- **Aim of the exercise**
From the line below that contains "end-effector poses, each" to the line that contains "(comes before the", repeat every line exactly, both ends included, and nothing else.

- **Material provided**
**********
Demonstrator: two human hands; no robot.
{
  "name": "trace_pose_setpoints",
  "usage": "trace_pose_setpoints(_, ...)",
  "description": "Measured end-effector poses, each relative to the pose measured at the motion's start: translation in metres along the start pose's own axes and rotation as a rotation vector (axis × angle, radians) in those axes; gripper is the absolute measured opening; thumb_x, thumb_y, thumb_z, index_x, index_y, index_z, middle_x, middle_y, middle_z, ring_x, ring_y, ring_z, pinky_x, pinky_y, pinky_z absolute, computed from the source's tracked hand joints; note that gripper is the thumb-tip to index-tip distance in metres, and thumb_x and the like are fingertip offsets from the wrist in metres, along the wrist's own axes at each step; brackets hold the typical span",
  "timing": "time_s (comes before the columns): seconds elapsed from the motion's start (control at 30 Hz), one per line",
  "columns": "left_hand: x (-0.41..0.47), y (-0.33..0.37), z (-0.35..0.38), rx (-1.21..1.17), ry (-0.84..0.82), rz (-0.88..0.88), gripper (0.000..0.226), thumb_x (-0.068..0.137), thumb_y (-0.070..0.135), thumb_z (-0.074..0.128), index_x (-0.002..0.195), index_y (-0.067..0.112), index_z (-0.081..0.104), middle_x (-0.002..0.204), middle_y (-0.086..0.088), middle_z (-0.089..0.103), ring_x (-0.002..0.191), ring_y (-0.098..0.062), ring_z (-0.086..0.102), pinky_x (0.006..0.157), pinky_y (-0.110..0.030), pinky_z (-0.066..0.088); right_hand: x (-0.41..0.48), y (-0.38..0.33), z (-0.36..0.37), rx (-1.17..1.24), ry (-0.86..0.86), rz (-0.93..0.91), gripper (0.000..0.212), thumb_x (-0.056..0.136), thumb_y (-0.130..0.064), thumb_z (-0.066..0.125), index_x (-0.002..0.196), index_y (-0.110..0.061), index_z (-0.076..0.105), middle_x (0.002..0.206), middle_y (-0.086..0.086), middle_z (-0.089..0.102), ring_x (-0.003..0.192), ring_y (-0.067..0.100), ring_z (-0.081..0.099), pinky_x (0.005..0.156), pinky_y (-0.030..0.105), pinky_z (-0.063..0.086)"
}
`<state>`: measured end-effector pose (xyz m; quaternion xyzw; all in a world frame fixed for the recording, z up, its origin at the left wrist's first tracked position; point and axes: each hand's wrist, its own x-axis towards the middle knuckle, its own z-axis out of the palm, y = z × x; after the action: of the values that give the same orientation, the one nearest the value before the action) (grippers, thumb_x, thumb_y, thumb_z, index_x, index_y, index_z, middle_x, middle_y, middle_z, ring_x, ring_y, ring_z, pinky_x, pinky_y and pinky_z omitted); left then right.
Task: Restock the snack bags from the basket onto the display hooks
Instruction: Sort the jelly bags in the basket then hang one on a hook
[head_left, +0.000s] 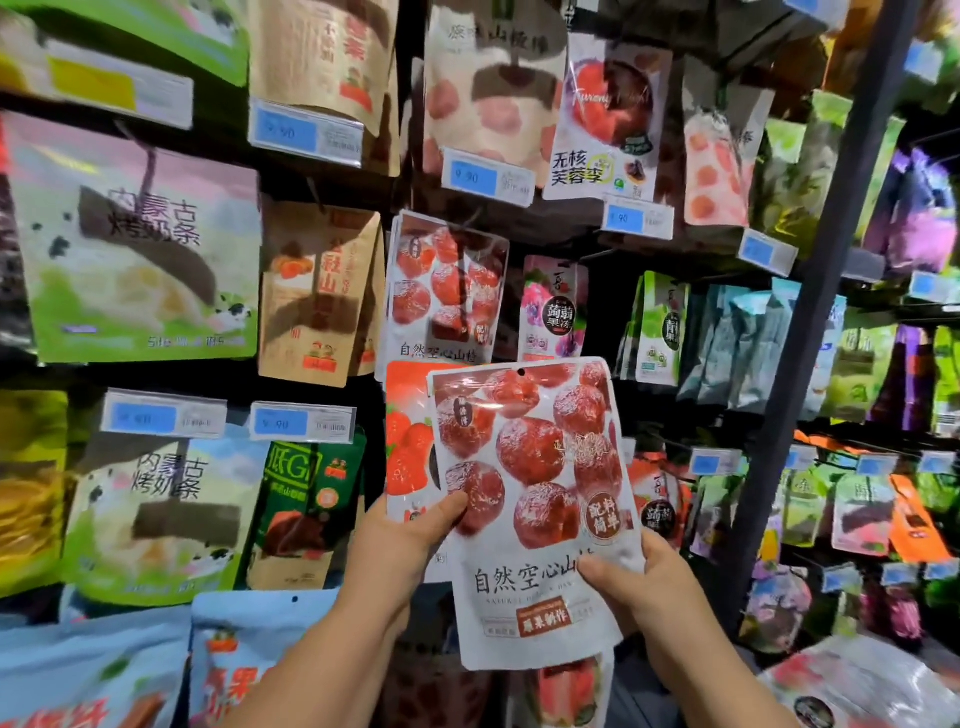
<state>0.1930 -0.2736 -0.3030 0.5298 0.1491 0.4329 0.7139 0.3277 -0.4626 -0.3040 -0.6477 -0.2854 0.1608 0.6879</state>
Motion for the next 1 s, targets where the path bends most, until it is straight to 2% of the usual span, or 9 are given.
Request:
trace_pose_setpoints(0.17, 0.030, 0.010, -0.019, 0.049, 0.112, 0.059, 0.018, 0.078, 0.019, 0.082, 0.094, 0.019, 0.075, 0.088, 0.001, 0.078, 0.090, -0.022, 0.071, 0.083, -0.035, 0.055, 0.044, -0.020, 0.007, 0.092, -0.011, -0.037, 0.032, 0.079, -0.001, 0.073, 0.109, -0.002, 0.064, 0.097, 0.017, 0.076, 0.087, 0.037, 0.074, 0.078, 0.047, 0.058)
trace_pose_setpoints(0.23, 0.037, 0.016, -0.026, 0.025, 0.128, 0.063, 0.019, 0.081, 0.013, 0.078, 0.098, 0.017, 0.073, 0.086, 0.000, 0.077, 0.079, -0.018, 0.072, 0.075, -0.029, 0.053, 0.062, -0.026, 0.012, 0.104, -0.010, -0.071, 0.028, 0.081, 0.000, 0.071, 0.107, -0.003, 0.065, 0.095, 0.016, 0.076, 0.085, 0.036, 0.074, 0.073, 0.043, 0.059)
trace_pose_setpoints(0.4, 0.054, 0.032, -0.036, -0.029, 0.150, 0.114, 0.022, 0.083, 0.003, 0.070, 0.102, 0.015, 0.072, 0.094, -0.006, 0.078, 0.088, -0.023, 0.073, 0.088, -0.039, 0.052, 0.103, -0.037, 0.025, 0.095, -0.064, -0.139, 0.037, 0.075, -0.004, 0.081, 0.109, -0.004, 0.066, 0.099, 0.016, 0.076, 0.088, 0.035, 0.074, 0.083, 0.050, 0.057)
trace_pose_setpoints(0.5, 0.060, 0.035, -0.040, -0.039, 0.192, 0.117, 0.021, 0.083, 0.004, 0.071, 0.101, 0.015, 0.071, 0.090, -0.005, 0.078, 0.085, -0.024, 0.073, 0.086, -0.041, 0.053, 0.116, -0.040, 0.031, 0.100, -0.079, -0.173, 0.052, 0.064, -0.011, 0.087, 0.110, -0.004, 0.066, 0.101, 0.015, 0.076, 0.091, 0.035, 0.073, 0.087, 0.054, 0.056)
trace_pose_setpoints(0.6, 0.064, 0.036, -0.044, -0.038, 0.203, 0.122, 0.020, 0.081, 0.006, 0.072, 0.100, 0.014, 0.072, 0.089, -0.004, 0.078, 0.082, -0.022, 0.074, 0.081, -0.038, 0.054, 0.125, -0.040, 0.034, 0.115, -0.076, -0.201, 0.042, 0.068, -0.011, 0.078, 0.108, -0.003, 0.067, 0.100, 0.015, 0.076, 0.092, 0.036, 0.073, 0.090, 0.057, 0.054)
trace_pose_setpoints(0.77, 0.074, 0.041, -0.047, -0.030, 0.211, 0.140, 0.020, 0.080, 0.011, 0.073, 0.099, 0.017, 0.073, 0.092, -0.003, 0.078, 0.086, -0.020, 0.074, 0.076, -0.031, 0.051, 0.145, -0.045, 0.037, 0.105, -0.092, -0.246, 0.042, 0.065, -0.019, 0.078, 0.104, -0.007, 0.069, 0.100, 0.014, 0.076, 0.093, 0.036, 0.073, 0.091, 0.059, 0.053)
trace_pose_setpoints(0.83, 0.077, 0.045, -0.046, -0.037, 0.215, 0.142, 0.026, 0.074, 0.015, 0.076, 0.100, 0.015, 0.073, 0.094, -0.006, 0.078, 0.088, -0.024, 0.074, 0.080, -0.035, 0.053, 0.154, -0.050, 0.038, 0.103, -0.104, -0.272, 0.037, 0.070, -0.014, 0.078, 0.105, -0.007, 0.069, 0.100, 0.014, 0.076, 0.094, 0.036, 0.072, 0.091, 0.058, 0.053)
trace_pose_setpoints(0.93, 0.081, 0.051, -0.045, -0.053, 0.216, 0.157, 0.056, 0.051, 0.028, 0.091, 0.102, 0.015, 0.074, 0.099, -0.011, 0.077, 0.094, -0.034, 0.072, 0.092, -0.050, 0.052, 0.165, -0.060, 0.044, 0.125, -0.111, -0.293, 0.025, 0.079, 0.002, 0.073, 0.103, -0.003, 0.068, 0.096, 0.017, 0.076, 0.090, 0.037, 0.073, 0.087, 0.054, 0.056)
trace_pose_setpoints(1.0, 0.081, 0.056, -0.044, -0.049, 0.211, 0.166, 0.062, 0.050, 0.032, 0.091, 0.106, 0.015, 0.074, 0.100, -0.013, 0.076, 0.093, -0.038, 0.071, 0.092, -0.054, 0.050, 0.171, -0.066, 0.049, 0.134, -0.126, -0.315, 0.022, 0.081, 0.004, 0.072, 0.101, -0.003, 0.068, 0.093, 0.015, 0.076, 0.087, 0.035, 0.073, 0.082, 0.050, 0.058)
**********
- **Answer to this task**
  "description": "Measured end-effector poses, each relative to the pose measured at the motion's start: translation in metres along the start pose's own axes and rotation as a rotation vector (axis × angle, radians) in those axes; gripper is the absolute measured opening; thumb_x, thumb_y, thumb_z, index_x, index_y, index_z, middle_x, middle_y, middle_z, ring_x, ring_y, ring_z, pinky_x, pinky_y, pinky_z absolute, computed from the source's tracked hand joints; note that gripper is the thumb-tip to index-tip distance in metres, and thumb_x and the like are fingertip offsets from the wrist in metres, along the wrist's own axes at each step; brackets hold the typical span",
  "timing": "time_s (comes before the columns): seconds elapsed from the motion's start (control at 30 Hz), one per line",

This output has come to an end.